▶ **Exercise requirements**
In the listing below, the answer starts at the line that has "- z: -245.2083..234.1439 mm" and stops after the line that has "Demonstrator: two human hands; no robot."; please repeat that part exactly and nothing more.

________________________

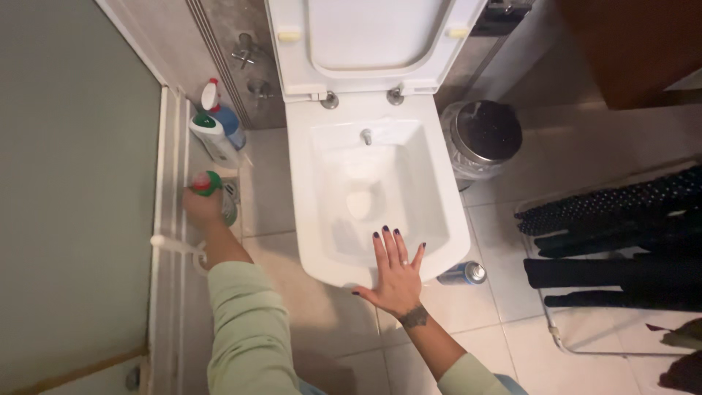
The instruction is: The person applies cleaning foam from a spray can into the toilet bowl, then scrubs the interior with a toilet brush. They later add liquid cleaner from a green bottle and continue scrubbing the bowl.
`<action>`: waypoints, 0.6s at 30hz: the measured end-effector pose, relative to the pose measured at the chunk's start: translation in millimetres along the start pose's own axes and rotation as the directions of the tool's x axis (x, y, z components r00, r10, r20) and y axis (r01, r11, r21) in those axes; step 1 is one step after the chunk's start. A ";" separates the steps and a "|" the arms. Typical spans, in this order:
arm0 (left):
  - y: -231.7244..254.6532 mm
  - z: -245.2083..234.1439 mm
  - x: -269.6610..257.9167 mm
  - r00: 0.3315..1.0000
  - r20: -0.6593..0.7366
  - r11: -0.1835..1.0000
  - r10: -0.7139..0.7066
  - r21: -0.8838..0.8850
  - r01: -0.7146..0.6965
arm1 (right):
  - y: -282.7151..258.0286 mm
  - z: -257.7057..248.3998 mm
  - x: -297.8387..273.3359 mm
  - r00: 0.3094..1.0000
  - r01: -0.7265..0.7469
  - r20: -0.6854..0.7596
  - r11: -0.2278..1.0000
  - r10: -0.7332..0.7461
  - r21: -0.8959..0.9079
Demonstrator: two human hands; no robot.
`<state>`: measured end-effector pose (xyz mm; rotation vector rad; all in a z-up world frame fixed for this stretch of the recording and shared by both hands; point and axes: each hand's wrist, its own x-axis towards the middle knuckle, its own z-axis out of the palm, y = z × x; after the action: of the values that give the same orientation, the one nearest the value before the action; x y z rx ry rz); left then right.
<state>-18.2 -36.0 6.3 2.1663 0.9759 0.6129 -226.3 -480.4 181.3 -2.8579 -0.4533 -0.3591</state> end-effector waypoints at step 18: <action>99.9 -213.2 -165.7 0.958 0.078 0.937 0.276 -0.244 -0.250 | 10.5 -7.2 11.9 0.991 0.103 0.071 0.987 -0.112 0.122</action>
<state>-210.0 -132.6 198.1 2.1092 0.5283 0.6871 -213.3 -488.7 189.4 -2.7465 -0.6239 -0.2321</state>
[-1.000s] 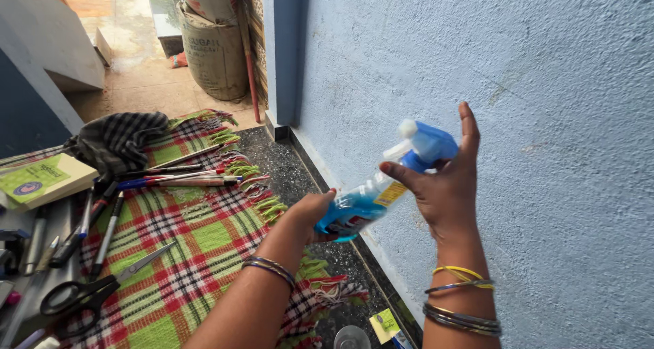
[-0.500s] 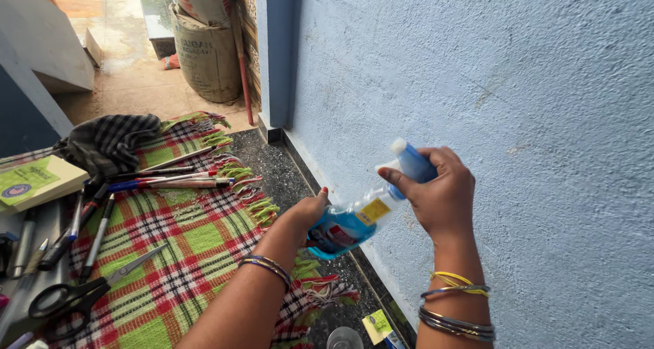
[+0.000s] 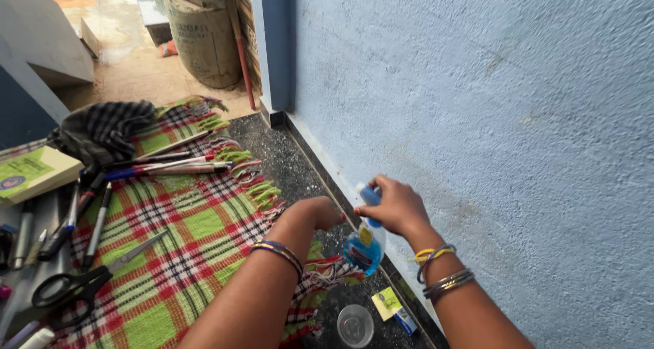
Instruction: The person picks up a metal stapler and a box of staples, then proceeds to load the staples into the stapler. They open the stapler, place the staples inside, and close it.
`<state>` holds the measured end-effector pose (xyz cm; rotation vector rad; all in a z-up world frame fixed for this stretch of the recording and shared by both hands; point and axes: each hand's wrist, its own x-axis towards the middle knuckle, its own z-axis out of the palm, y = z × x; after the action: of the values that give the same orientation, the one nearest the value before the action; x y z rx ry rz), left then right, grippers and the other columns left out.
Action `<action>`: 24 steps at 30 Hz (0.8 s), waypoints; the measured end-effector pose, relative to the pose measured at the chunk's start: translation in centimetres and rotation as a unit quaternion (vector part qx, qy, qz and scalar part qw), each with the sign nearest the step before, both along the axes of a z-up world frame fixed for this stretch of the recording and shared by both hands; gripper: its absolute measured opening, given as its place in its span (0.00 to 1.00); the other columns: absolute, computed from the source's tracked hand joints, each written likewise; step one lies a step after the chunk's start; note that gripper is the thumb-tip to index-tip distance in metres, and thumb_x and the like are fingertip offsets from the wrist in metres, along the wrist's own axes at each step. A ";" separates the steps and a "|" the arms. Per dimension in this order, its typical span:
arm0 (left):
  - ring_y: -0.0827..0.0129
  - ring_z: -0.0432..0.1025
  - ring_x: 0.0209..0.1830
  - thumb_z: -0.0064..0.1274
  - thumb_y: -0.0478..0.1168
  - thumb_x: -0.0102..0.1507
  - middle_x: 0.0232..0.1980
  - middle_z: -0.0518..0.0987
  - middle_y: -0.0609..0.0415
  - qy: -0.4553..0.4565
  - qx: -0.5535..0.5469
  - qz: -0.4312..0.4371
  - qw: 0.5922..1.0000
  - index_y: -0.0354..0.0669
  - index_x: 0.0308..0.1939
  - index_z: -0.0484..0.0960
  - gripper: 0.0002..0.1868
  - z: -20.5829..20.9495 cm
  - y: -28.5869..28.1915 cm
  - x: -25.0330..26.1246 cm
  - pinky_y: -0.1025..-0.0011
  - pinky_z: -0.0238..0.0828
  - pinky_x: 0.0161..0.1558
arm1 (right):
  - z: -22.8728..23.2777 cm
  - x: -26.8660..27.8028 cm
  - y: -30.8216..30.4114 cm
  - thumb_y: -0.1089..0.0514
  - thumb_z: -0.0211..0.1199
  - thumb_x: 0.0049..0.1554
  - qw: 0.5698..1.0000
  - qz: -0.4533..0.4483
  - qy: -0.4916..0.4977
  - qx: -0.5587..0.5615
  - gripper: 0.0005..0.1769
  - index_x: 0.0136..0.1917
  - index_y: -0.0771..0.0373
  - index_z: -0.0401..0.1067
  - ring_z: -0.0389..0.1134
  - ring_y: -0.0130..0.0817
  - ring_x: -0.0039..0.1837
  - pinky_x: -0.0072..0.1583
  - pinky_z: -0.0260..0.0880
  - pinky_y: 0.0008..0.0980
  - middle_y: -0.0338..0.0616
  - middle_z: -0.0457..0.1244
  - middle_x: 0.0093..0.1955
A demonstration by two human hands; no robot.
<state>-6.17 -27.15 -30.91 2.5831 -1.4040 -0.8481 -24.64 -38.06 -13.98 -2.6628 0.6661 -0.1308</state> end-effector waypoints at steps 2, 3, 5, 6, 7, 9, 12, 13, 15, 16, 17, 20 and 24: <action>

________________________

▶ **Your response**
  - z: -245.2083..234.1439 mm
  - x: -269.6610..257.9167 mm
  - r00: 0.3315..1.0000
  - r20: -0.6593..0.7366
  - r11: -0.1835..1.0000
  - r10: -0.7139..0.7066
  - r21: -0.8838..0.8850
  - r01: -0.7146..0.6965
arm1 (right):
  - y: -282.7151..258.0286 mm
  - z: -257.7057..248.3998 mm
  - x: -297.8387..273.3359 mm
  - r00: 0.3094..1.0000
  - r01: -0.7265..0.7469
  - r20: -0.6854..0.7596
  - r11: -0.2278..1.0000
  - r10: -0.7332..0.7461
  - r21: -0.8959..0.9079
Demonstrator: two human hands; no robot.

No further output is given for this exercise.